Monitor revenue, usage, and Epic / EpicCare charging / billing data to monitor performance (i.e., KPIs); identify, report and rectify patterns and trends
Assist with and document the development of new operational procedures / processes related to Charge Capture and Charge Reconciliation
Summarize and provide report-outs to applicable functional areas, clinics and departments on charge capture opportunities
Develop training resources and facilitate proactive charge capture and reconciliation education to ensure complete and accurate charge capture
Conduct trend analysis to identify patterns in audit requests and outcomes for medical necessity, coding and billing practices
Perform analysis and troubleshooting for denial mitigation
Assist with and document the development of new operational procedures / processes related to denial management
Summarize and provide report-outs to applicable functional areas, clinics and departments on denial management
Disseminate and communicate training and education collateral related to denial management
Provide regular status to management and key stakeholders by book of business. Information should be accurate, timely and pertinent.

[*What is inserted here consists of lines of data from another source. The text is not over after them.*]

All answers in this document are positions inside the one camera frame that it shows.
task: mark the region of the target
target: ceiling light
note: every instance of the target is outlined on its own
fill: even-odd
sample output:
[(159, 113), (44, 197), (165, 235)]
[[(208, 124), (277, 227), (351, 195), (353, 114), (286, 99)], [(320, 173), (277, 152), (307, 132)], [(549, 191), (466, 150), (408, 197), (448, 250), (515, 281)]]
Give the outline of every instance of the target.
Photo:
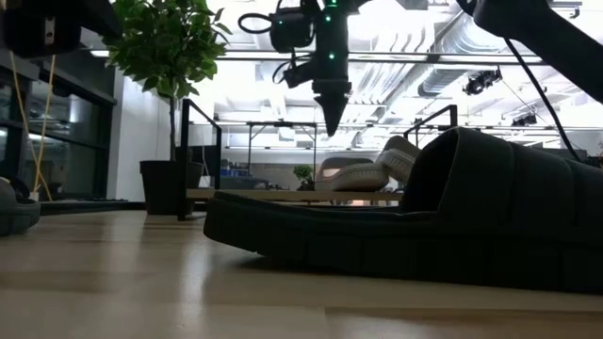
[(95, 57), (109, 57), (109, 51), (90, 51)]

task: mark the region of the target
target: wooden floor
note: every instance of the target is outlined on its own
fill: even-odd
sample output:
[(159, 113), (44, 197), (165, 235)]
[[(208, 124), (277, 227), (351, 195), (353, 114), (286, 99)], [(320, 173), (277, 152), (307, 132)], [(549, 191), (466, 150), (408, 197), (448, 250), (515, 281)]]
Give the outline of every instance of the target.
[(48, 217), (0, 239), (0, 338), (599, 338), (603, 298), (310, 273), (203, 220)]

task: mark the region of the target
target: ceiling
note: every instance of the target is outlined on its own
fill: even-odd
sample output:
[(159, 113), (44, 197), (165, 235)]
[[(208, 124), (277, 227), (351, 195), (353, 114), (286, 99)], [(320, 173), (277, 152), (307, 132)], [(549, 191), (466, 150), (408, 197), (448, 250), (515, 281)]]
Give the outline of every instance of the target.
[[(207, 2), (212, 9), (225, 8), (222, 21), (233, 30), (233, 36), (229, 37), (229, 49), (233, 54), (236, 51), (273, 51), (268, 34), (247, 34), (236, 22), (244, 13), (273, 12), (276, 0)], [(427, 10), (413, 9), (421, 8), (425, 3)], [(574, 9), (560, 6), (563, 3), (567, 1), (555, 1), (555, 10), (570, 20)], [(299, 1), (284, 0), (282, 6), (297, 4)], [(598, 24), (603, 19), (601, 1), (582, 0), (580, 9), (578, 18), (570, 22), (603, 42), (603, 31)], [(257, 29), (265, 27), (266, 23), (248, 20), (245, 25)], [(509, 54), (503, 40), (476, 27), (470, 17), (461, 14), (454, 0), (373, 0), (361, 8), (361, 15), (350, 17), (349, 27), (351, 52)], [(85, 35), (83, 42), (91, 48), (102, 48), (93, 35)], [(310, 46), (305, 50), (313, 49), (314, 46)], [(519, 49), (524, 55), (532, 55), (523, 46), (519, 46)], [(201, 98), (193, 100), (203, 101), (204, 109), (213, 111), (220, 123), (230, 122), (229, 131), (232, 134), (247, 135), (249, 132), (247, 127), (235, 127), (234, 121), (281, 119), (323, 122), (321, 109), (313, 99), (315, 95), (311, 83), (288, 89), (284, 84), (272, 82), (273, 73), (281, 63), (271, 60), (219, 61), (219, 72), (215, 79), (202, 82), (198, 86)], [(496, 83), (483, 94), (469, 97), (463, 93), (462, 88), (469, 75), (495, 69), (495, 65), (351, 62), (349, 74), (353, 93), (341, 121), (343, 127), (331, 138), (326, 136), (326, 130), (320, 128), (317, 145), (378, 149), (388, 137), (403, 131), (404, 126), (452, 104), (459, 106), (459, 123), (462, 125), (510, 126), (514, 118), (529, 112), (537, 113), (540, 126), (552, 123), (542, 100), (518, 65), (502, 66), (500, 70), (504, 81)], [(595, 104), (550, 67), (533, 66), (532, 70), (546, 89), (564, 125), (603, 127), (603, 118), (599, 118), (603, 117), (603, 107)], [(433, 123), (446, 124), (448, 119), (447, 115), (443, 115)], [(367, 123), (373, 123), (375, 127), (367, 128)], [(261, 134), (271, 135), (265, 138), (271, 144), (261, 146), (282, 146), (283, 140), (288, 138), (284, 137), (282, 129), (280, 132), (276, 128), (266, 128)], [(429, 133), (423, 136), (423, 142), (435, 135)], [(521, 142), (551, 140), (555, 137), (543, 137), (532, 131), (504, 132), (500, 136)], [(298, 129), (295, 139), (305, 138), (308, 138), (307, 134)]]

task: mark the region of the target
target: black metal frame
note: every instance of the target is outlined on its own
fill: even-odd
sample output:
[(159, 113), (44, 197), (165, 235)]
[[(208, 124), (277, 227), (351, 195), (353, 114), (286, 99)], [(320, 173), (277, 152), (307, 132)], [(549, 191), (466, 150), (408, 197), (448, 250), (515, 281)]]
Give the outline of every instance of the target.
[(182, 121), (180, 123), (180, 148), (176, 156), (176, 162), (178, 164), (178, 221), (184, 221), (187, 219), (187, 165), (188, 165), (188, 128), (190, 119), (190, 108), (193, 107), (199, 112), (204, 118), (216, 128), (216, 163), (215, 173), (216, 178), (214, 180), (214, 188), (220, 189), (220, 161), (222, 153), (222, 129), (218, 124), (207, 117), (205, 113), (193, 103), (190, 99), (184, 99), (182, 102)]
[(433, 119), (447, 113), (450, 112), (450, 125), (448, 126), (442, 126), (439, 125), (438, 126), (438, 130), (440, 131), (446, 131), (452, 127), (456, 127), (459, 125), (459, 106), (457, 105), (448, 105), (442, 109), (440, 109), (439, 111), (431, 114), (427, 119), (424, 119), (422, 121), (419, 121), (415, 124), (415, 126), (409, 128), (406, 132), (404, 132), (404, 138), (409, 139), (408, 136), (411, 135), (411, 133), (415, 132), (415, 140), (416, 140), (416, 146), (418, 147), (418, 131), (427, 124), (427, 122), (432, 121)]
[[(25, 111), (29, 111), (31, 105), (31, 82), (48, 81), (48, 70), (50, 65), (47, 65), (48, 70), (44, 69), (45, 65), (37, 65), (26, 60), (21, 60), (15, 57), (17, 63), (17, 70), (19, 72), (19, 85), (21, 88), (22, 97), (24, 99)], [(12, 70), (8, 63), (8, 54), (0, 53), (0, 83), (5, 86), (13, 88), (13, 94), (11, 98), (11, 110), (8, 119), (0, 119), (0, 127), (8, 129), (8, 142), (7, 142), (7, 154), (4, 163), (3, 170), (8, 171), (14, 175), (22, 175), (24, 168), (25, 153), (30, 152), (27, 147), (28, 135), (24, 129), (23, 119), (19, 112), (19, 106), (16, 99), (16, 92), (14, 89), (14, 80), (12, 78)], [(46, 131), (46, 136), (51, 137), (69, 144), (84, 147), (89, 149), (91, 152), (95, 152), (96, 166), (93, 173), (93, 192), (95, 195), (105, 196), (106, 194), (106, 180), (108, 174), (108, 155), (109, 155), (109, 137), (108, 131), (110, 129), (110, 116), (111, 109), (114, 104), (117, 103), (115, 99), (103, 95), (97, 95), (95, 89), (90, 89), (80, 83), (75, 77), (63, 72), (62, 70), (55, 69), (56, 72), (56, 84), (62, 86), (71, 92), (77, 94), (83, 100), (91, 102), (93, 105), (97, 105), (100, 109), (98, 114), (99, 118), (99, 129), (105, 130), (105, 135), (100, 136), (97, 142), (80, 140), (71, 136), (53, 133)], [(41, 134), (41, 129), (38, 127), (29, 126), (29, 132), (32, 134)]]
[[(249, 126), (249, 145), (247, 146), (247, 176), (252, 175), (252, 141), (253, 138), (258, 134), (262, 133), (266, 126), (272, 127), (289, 127), (293, 128), (295, 126), (303, 127), (311, 127), (314, 128), (314, 137), (312, 137), (305, 129), (303, 130), (313, 141), (314, 141), (314, 172), (312, 174), (312, 179), (316, 181), (317, 175), (317, 138), (318, 138), (318, 124), (315, 122), (290, 122), (290, 121), (249, 121), (247, 122)], [(255, 134), (252, 133), (252, 129), (254, 126), (262, 126), (262, 128), (257, 131)]]

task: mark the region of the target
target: white wall
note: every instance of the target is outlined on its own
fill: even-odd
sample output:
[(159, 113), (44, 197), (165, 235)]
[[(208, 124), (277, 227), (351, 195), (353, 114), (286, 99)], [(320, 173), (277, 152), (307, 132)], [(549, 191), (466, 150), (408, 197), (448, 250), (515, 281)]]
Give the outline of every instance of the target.
[(170, 106), (120, 71), (114, 97), (107, 197), (143, 202), (139, 162), (170, 159)]

Perform root-cause denial analysis and provide process improvement recommendations for reduction to clinical departments or other ERCO departments as needed.
Perform daily maintenance and quarterly audits of Epic Charge Review, Charge Router, Account Workqueues and Error Pool
Review the Revenue Integrity specific Epic workqueues for issue resolution; review for trends/recurring issues and identify required remediation efforts
Provide feedback to applicable clinical depts. regarding issues identified and facilitate discussions to further identify root cause(s) and resolution(s)

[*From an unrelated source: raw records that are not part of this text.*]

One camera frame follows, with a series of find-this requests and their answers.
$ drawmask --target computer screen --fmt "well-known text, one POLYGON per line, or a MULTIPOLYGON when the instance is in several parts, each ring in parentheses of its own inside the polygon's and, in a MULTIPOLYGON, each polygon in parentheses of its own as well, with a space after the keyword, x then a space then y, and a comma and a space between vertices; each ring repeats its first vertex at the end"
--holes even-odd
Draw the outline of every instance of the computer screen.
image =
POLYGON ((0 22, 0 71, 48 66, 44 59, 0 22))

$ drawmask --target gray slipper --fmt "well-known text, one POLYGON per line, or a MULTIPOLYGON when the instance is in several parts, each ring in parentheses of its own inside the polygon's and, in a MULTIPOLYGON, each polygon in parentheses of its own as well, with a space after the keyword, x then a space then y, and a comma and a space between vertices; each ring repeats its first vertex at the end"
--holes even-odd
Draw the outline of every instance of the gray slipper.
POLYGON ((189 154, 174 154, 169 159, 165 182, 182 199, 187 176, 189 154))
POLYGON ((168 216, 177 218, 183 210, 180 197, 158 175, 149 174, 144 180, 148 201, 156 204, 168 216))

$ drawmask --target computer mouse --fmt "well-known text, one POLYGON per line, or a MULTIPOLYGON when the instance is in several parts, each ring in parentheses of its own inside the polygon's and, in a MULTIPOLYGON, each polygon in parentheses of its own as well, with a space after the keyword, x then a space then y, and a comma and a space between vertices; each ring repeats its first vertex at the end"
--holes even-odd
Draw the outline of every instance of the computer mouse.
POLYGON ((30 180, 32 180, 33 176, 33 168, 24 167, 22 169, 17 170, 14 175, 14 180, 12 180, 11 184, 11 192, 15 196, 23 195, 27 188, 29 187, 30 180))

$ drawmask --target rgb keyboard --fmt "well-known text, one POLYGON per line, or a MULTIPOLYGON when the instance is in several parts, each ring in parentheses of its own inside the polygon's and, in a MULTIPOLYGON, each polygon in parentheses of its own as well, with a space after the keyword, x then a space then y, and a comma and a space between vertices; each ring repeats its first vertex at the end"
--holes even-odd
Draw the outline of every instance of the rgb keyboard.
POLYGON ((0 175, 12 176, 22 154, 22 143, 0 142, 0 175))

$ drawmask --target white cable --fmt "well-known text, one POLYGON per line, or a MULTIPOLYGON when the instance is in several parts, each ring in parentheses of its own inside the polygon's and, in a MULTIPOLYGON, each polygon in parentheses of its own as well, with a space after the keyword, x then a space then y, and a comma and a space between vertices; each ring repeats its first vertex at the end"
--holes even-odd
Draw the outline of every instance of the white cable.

Provide functional expertise to implement resolution processes and drive accountability to the appropriate areas
Partner with HIM, Coding, Epic Core Team, Revenue Cycle and Clinical teams to support performance improvement opportunities
REQUIREMENTS:
Bachelor's Degree in Health Information Management/Business (or Equivalent applicable experience in HIM / Coding / Charge Capture and / or as a Hospital Clinic / Department manager, supervisor or charge lead role.) and AND 4-5 years work experience or equivalent
Additional Requirements:
Knowledge and experience with Medicare/Medicaid and CMS regulations
3 years of Epic Experience (HB Resolute, Willow, OpTime, ClinDoc, Radiant, Cupid, Beacon)

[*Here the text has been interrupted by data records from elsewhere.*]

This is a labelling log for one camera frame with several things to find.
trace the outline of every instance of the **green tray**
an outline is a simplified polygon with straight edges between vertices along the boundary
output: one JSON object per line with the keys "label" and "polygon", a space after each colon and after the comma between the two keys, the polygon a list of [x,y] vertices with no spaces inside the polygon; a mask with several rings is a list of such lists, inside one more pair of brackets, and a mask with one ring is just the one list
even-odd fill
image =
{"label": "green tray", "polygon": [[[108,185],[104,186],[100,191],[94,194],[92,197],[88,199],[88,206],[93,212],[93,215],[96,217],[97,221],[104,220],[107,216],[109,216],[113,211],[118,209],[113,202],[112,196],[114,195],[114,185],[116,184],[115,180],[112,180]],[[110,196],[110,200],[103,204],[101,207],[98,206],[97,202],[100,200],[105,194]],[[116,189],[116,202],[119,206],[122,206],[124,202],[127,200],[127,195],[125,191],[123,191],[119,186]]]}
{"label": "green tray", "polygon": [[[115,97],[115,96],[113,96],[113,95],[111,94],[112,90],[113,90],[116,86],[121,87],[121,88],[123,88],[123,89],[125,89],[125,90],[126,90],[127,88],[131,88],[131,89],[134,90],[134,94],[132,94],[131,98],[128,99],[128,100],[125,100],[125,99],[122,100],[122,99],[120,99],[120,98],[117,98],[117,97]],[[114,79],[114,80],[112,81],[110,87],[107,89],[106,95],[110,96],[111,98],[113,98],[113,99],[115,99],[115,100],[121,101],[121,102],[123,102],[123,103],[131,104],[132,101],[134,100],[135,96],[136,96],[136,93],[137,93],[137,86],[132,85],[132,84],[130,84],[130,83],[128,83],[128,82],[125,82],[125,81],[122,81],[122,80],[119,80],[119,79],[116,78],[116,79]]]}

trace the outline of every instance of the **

Candidate possesses any of the following credentials: RHIA/RHIT/CCS/COC/RN or other related healthcare credential
At least five years experience in the healthcare industry. Extensive experience in with hospital billing or reimbursement. Understanding of CMS regulations and ability to interpret healthcare guidelines and regulations.
Proven analytical, verbal and written communications skills.
DESIRED:
Experience working in HIM / Coding and / or Revenue Cycle
Clinic Operations or Outpatient department expertise from working in specialty clinics or departments is desired
Epic Certifications (HB Resolute, Willow, OpTime, ClinDoc, Radiant, Cupid, Beacon).
Utilization Review or Case Management experience.
UW Medicine includes Harborview Medical Center, UW Medical Center - Montlake, UW Medical Center - Northwest, Valley Medical Center, UW Neighborhood Clinics, UW Physicians, UW School of Medicine, and Airlift Northwest.
REQUIREMENTS: see above
Applicants considered for this position will be required to disclose if they are the subject of any substantiated findings or current investigations related to sexual misconduct at their current employment and past employment. Disclosure is required under Washington state law.
Committed to attracting and retaining a diverse staff, the University of Washington will honor your experiences, perspectives and unique identity. Together, our community strives to create and maintain working and learning environments that are inclusive, equitable and welcoming.